Sydney - Nach dem Untergang einer Fähre mit mehreren Hundert Menschen an Bord am Donnerstag vor Papua-Neuguinea werden bisher noch rund 150 Menschen vermistt.

Mehr als 200 der schätzungsweise 350 Menschen an Bord konnten gerettet werden. Das teilte die australische Behörde für Meeressicherheit (Amsa) am Donnerstag mit. Sie ist für den Seenotrettungsdienst zuständig. Acht Schiffe seien an der Unglücksstelle und beteiligten sich an der Rettung, sagte ein Sprecher.

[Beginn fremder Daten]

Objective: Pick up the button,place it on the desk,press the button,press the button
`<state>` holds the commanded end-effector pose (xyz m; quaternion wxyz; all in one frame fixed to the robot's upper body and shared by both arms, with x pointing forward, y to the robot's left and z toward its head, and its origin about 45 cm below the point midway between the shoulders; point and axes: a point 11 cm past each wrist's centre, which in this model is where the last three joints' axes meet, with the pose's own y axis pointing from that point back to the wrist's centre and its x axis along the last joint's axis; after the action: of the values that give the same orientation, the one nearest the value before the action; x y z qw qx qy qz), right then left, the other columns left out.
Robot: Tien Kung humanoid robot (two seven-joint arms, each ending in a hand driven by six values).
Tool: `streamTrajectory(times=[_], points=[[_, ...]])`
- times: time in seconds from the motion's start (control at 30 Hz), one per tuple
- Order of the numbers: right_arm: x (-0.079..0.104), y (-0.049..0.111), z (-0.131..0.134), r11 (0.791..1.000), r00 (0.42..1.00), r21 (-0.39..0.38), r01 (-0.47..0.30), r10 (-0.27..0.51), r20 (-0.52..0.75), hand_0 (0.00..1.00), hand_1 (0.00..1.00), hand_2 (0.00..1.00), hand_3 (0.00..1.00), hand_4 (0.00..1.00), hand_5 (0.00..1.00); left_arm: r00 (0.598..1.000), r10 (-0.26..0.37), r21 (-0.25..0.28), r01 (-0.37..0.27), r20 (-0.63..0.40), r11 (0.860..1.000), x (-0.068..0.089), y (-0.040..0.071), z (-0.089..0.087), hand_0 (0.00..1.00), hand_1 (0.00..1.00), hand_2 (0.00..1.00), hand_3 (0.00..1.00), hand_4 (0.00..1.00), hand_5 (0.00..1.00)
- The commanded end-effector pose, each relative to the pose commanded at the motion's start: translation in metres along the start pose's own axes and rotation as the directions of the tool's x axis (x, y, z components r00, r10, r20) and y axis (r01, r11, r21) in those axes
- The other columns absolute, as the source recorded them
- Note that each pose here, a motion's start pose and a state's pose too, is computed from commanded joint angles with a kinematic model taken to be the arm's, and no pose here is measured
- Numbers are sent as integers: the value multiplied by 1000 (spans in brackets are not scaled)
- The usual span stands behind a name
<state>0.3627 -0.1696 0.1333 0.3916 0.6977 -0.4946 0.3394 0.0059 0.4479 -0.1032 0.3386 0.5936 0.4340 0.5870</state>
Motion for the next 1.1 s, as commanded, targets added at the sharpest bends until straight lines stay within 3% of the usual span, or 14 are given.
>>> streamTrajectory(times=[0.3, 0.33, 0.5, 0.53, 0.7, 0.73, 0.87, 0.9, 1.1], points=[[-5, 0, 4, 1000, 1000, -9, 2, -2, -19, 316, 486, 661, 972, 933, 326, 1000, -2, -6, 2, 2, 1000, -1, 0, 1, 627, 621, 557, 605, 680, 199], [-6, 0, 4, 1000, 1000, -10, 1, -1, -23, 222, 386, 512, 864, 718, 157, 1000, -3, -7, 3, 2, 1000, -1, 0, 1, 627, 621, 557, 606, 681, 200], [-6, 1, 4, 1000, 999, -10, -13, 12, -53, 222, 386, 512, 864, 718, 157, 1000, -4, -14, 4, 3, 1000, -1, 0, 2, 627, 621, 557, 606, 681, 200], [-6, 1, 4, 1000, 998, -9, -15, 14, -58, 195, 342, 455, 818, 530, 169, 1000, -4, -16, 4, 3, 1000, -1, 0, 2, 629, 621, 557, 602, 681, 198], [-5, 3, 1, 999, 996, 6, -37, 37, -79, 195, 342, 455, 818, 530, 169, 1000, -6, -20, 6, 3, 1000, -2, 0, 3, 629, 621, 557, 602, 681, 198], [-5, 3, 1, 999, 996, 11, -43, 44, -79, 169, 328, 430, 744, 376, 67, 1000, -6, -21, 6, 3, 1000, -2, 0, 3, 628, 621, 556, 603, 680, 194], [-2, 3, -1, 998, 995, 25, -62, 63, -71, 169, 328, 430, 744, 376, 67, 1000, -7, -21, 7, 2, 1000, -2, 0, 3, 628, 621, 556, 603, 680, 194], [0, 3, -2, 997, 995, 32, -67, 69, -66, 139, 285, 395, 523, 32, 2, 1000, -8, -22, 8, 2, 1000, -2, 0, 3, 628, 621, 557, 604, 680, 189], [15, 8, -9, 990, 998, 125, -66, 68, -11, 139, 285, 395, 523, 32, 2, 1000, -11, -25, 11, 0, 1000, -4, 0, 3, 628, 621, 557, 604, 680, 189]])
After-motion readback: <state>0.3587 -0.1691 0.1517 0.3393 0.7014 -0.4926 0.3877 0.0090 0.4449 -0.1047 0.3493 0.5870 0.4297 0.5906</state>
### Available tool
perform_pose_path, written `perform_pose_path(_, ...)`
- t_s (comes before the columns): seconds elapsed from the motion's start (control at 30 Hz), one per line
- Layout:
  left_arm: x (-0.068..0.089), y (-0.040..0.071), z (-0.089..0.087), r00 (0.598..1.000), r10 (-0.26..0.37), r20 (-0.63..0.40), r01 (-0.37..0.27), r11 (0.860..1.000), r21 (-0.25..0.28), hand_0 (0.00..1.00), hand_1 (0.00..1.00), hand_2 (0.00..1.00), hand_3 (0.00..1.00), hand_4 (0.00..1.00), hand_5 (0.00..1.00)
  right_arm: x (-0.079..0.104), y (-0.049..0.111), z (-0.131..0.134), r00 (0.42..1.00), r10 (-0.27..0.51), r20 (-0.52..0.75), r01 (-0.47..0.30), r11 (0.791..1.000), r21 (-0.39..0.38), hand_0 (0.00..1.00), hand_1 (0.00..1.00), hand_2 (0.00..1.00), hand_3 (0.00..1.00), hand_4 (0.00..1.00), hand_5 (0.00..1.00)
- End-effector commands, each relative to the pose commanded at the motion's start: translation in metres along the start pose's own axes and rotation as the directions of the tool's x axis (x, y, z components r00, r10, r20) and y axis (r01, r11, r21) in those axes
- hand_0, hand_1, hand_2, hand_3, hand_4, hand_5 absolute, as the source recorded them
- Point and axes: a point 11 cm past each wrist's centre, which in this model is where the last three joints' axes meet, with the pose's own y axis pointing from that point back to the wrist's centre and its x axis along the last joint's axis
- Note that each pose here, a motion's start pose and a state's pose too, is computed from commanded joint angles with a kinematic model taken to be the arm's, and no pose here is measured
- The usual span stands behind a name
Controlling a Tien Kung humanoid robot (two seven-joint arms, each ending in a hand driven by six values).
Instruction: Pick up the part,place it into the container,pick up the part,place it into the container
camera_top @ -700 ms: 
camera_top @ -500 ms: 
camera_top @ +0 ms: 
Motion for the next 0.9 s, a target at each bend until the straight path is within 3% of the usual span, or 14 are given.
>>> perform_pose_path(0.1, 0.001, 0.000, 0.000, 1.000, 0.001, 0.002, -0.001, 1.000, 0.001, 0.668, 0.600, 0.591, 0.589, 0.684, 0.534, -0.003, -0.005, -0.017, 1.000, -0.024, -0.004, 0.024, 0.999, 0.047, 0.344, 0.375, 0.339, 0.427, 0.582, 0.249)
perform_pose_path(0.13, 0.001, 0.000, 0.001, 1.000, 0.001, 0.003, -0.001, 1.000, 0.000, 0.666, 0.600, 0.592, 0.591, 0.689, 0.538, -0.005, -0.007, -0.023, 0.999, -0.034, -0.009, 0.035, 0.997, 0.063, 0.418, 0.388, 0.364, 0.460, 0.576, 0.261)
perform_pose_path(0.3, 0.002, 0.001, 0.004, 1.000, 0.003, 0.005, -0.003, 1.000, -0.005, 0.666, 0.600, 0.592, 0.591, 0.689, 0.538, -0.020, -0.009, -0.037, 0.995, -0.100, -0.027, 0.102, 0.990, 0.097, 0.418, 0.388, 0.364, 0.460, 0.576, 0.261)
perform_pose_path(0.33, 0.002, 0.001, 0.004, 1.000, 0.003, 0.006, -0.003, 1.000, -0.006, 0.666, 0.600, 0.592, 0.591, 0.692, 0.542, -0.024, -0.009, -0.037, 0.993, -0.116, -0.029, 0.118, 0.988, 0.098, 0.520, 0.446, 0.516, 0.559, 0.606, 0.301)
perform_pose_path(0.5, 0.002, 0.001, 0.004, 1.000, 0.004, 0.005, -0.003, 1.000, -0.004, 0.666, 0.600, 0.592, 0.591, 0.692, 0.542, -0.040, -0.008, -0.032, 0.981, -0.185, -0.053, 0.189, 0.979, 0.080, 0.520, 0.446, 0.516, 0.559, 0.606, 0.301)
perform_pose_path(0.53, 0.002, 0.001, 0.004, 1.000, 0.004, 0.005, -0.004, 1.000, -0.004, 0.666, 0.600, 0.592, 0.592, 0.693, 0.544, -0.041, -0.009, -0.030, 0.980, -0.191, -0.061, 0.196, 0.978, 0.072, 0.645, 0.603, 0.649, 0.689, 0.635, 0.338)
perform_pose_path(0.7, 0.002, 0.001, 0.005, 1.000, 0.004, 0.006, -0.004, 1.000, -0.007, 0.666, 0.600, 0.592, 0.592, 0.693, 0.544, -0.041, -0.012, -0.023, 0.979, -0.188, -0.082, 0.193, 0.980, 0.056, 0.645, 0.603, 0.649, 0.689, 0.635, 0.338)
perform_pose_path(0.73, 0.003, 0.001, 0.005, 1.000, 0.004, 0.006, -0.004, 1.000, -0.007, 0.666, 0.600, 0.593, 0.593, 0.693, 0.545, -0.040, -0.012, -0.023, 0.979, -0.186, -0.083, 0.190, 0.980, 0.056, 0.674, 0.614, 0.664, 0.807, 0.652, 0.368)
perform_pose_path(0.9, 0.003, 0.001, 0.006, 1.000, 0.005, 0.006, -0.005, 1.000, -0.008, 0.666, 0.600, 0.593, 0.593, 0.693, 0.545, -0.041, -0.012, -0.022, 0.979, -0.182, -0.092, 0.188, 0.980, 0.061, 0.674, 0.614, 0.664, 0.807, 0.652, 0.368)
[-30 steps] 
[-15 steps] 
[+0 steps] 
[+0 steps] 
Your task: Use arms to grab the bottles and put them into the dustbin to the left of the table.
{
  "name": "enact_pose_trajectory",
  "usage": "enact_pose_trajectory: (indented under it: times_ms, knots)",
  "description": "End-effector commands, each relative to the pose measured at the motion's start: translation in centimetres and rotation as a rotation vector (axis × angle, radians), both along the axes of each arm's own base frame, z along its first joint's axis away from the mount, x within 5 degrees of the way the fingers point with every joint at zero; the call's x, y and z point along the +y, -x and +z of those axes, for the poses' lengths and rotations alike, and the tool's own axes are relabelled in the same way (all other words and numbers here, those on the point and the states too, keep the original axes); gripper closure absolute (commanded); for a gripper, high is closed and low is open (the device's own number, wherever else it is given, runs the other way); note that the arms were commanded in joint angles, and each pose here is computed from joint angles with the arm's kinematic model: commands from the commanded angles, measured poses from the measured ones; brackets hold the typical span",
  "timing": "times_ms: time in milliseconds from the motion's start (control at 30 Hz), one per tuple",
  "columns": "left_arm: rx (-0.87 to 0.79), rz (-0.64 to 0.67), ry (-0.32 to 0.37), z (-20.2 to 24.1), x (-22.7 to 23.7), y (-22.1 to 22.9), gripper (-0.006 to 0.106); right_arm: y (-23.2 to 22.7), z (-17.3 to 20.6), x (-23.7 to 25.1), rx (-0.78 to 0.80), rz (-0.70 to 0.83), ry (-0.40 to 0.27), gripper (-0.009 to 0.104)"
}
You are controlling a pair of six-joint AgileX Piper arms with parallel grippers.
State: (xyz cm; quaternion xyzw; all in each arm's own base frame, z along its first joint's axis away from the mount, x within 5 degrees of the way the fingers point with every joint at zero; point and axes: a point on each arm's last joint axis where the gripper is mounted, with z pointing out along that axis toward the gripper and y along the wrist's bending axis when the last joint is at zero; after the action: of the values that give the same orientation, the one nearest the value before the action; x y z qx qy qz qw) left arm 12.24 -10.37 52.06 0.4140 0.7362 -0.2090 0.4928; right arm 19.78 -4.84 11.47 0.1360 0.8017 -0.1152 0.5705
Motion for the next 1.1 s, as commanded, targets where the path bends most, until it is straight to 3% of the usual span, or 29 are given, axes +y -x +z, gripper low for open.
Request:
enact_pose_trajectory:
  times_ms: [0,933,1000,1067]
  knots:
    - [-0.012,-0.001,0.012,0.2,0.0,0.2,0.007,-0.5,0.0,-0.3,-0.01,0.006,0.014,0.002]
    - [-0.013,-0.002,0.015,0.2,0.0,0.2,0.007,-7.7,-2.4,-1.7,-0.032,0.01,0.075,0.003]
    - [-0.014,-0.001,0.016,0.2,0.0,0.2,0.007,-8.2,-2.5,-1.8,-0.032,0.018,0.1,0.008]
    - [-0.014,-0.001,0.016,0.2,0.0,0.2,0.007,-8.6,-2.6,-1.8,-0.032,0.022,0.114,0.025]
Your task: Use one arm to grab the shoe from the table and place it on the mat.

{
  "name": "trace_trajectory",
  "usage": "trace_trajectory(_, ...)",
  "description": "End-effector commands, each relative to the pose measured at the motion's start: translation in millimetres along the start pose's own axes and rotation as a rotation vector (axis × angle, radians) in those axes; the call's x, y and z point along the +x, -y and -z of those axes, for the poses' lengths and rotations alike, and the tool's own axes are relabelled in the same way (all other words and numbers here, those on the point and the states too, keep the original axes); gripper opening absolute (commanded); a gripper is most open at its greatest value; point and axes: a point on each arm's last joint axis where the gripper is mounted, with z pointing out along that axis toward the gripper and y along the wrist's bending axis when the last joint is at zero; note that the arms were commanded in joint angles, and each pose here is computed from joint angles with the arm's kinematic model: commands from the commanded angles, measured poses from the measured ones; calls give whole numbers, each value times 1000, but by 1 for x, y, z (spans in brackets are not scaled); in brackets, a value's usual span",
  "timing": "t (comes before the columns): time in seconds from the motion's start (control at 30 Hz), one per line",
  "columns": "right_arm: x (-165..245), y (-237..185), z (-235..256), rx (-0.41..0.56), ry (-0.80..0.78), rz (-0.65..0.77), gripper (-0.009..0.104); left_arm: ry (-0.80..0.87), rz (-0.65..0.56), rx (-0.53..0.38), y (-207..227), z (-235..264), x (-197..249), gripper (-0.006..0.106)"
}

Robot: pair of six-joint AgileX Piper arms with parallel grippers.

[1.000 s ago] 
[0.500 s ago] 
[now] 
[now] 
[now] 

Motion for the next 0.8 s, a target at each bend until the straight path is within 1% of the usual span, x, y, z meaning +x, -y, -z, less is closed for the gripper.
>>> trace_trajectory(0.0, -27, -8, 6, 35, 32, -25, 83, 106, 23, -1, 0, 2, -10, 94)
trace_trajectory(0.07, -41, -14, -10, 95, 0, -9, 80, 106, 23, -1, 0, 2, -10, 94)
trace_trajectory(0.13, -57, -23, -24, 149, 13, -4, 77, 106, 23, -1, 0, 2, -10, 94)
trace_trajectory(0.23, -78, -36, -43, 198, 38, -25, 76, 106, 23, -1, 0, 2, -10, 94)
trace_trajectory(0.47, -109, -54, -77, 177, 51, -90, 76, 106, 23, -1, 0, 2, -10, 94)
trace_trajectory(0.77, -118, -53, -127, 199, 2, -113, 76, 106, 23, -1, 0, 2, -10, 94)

Sie hätten bislang 219 der Fähren-Passagiere aus dem Meer geholt.

Die “MV Rabaul Queen“ war nach Amsa-Angaben rund 16 Kilometer vor Finschhafen in Papua-Neuguinea gesunken. Der Unglücksort liegt etwa 80 Kilometer vom Zielhafen Lae entfernt. Die Fähre war in Kimbe auf der Insel New Britain abgefahren.

Die Reederei Star Ships hatte mitgeteilt, sie habe am Morgen den Kontakt zur “MV Rabaul Queen“ verloren. Die Fähre soll ein Notsignal gesendet haben. Die australische Ministerpräsidentin Julia Gillard erklärte, Papua-Neuguinea habe Australien um Hilfe gebeten. Man komme dieser Bitte nach. Gillard sprach von einer “größeren Tragödie“.